- [TASK DIRECTIONS] If a line in the data has the string "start", please show it.

Data items:
┌──

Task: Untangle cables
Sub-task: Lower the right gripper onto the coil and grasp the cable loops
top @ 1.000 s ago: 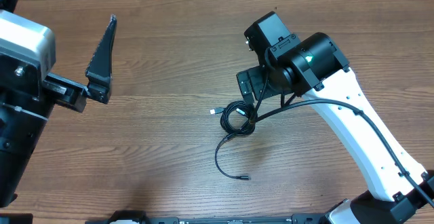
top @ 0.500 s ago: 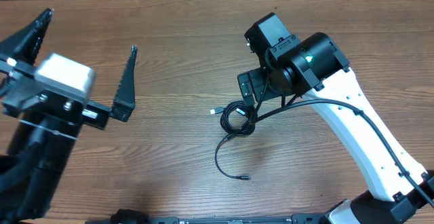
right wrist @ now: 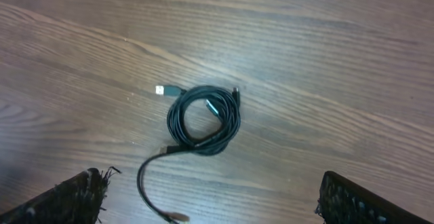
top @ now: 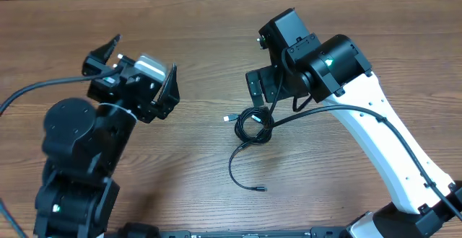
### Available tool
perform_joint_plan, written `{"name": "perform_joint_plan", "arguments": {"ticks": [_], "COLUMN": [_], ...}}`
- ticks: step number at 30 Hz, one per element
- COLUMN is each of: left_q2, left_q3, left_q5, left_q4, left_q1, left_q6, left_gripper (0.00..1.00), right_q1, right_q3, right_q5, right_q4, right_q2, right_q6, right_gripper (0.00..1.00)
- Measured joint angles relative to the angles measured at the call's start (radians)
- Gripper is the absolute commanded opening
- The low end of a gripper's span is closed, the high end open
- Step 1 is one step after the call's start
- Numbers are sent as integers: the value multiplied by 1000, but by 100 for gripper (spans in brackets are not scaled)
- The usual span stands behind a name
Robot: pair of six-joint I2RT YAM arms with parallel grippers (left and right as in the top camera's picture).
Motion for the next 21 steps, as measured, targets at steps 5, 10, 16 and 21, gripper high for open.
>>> {"name": "perform_joint_plan", "arguments": {"ticks": [5,10,16,21], "left_q2": [68,138,216,272], "left_q3": [-1,-4,-5,-5], "left_q5": [-56,-28,86,113], "left_q4": [-158,-268,-328,-329], "left_q1": [0,0,0,0], "left_q6": [-127,-272,-374,-445], "left_gripper": [100,100,100,99], "right_q1": [-2,-2,-2,-2], "right_q3": [-72,-280,-565,-639], "right_q5": [-3,4,-38,-198], "right_q4": [-69,-34,214,322], "right_q2": [-2,-2,0,0], "right_q6": [29,127,292,455], "right_gripper": [100,100,100,100]}}
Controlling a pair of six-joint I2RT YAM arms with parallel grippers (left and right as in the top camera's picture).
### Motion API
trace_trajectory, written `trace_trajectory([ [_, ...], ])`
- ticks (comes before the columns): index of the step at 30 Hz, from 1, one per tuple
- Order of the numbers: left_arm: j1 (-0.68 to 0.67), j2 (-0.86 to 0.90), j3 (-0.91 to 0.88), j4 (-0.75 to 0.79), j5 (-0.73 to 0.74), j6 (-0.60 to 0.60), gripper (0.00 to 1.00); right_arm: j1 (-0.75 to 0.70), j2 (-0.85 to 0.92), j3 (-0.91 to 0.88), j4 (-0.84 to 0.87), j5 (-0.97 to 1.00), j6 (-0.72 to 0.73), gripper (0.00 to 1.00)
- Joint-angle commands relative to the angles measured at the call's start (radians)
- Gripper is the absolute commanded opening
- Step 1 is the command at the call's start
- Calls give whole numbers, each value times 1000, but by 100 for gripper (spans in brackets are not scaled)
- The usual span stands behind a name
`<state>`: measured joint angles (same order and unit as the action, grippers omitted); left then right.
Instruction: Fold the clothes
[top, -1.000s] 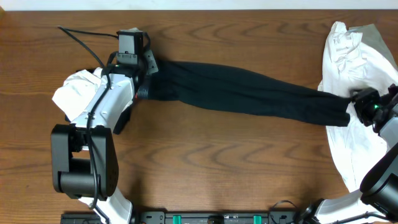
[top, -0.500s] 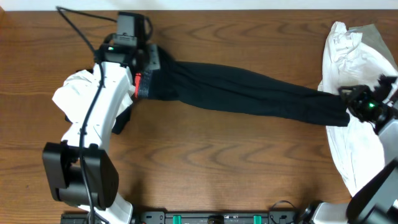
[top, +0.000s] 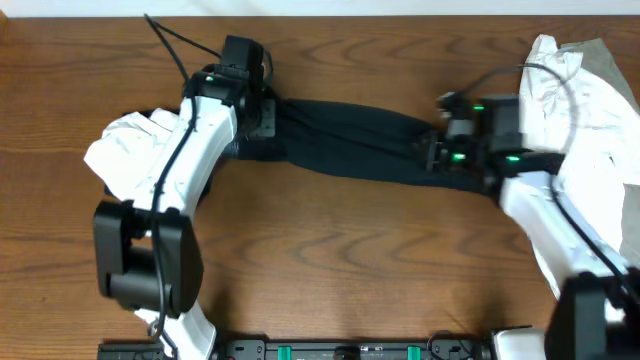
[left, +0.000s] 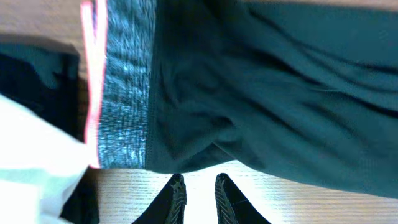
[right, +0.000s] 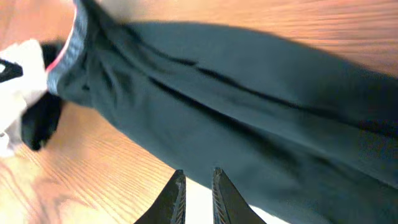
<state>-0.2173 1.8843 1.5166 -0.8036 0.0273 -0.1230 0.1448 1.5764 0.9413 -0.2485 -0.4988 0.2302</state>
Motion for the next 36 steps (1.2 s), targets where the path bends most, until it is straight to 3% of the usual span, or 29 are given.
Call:
trace_trajectory([
  [1, 5, 62, -9, 1, 3, 6, 19, 51, 110, 10, 84, 50, 0, 14],
  [5, 5, 110, -9, 7, 3, 6, 19, 58, 235, 34, 201, 45, 65, 11],
  [12, 5, 138, -9, 25, -2, 8, 20, 58, 386, 102, 217, -55, 83, 8],
  [16, 5, 138, -9, 28, -40, 8, 21, 58, 425, 103, 243, -21, 84, 9],
  [23, 6, 138, -10, 7, -81, 27, 21, 37, 472, 103, 367, 254, 114, 5],
  [28, 6, 138, -10, -4, -103, 41, 21, -10, 471, 114, 496, 240, 157, 5],
  [36, 16, 138, -10, -3, -104, 41, 25, -93, 465, 145, 476, 199, 180, 6],
])
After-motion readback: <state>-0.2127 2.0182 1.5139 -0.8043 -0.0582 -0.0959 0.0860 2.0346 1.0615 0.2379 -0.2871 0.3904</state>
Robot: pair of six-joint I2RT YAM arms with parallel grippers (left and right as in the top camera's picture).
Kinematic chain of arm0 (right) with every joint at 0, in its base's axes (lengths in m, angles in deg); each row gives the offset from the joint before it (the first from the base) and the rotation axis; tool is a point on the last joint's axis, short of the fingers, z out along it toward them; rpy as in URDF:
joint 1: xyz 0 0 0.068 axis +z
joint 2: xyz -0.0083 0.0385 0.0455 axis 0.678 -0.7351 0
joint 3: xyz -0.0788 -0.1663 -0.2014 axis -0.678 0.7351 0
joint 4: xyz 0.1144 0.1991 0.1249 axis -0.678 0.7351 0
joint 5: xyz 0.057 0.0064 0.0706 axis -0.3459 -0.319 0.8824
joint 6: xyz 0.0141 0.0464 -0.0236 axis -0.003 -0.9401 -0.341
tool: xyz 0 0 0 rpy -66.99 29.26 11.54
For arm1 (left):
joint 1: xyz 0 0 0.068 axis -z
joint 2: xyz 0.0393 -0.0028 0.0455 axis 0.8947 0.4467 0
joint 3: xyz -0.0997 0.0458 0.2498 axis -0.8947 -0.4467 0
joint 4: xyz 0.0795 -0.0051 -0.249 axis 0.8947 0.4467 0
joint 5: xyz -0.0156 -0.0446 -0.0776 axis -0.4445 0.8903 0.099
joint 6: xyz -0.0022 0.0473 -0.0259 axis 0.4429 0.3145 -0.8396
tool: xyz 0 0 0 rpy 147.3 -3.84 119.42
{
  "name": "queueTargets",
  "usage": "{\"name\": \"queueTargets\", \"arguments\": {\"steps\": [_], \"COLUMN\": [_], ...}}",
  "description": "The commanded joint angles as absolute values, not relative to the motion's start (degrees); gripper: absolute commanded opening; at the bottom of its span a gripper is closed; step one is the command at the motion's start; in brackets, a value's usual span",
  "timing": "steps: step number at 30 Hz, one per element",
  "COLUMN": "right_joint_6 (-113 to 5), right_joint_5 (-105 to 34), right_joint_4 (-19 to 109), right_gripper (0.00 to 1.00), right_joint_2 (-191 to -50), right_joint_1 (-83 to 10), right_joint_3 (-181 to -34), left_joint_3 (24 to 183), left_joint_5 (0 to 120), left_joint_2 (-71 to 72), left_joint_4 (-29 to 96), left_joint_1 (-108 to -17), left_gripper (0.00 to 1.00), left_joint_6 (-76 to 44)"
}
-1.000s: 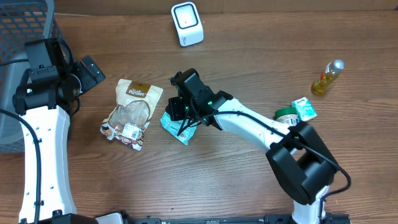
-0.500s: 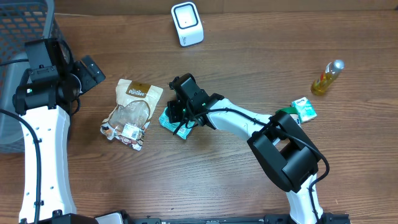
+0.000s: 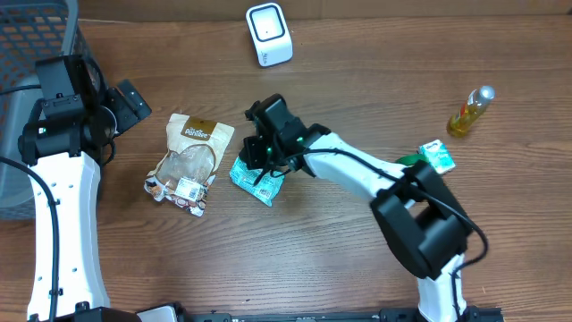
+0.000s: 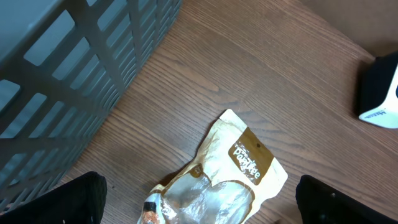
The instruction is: Scan the item barcode
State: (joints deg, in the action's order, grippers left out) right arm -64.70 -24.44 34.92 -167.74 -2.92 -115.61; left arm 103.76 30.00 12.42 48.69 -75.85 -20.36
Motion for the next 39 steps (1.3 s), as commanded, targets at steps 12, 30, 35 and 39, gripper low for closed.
{"name": "queueTargets", "arguments": {"steps": [12, 30, 35, 39], "right_joint_6": [-64.2, -68.1, -70.0, -69.5], "right_joint_5": [-31.1, -37.2, -41.0, -40.0], "right_joint_4": [49.5, 45.2, 46.8, 49.7], "right_gripper": [0.09, 0.04, 0.04, 0.04], "right_joint_2": [-164.9, -165.6, -164.5, -161.9], "right_joint_1": [-3.0, -3.0, -3.0, -2.7], "right_joint_3": [-114.2, -109.7, -113.4, -118.2], "left_joint_3": [105.0, 105.0, 105.0, 105.0], "left_joint_5": [29.1, 29.1, 29.1, 29.1], "left_joint_2": [12.1, 12.1, 12.1, 12.1], "left_joint_4": [48.6, 48.6, 48.6, 48.6], "left_joint_1": [-75.8, -75.8, -75.8, -75.8], "left_gripper": [0.99, 0.99, 1.00, 1.00], "left_joint_6": [-19.5, -19.5, -19.5, -19.5]}}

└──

- [WRITTEN SOLUTION]
- Measured joint angles relative to the angles measured at the call's start (radians)
- Step 1 is one step after the call's start
- Joint-angle commands relative to the angles measured at the call's start (radians)
- Step 1 is the command at the call's start
  "description": "The commanded joint angles as absolute values, not relative to the motion's start (degrees); gripper: absolute commanded opening; at the bottom of its span a gripper is closed; step one is the command at the motion's start; in brackets, a value's usual span",

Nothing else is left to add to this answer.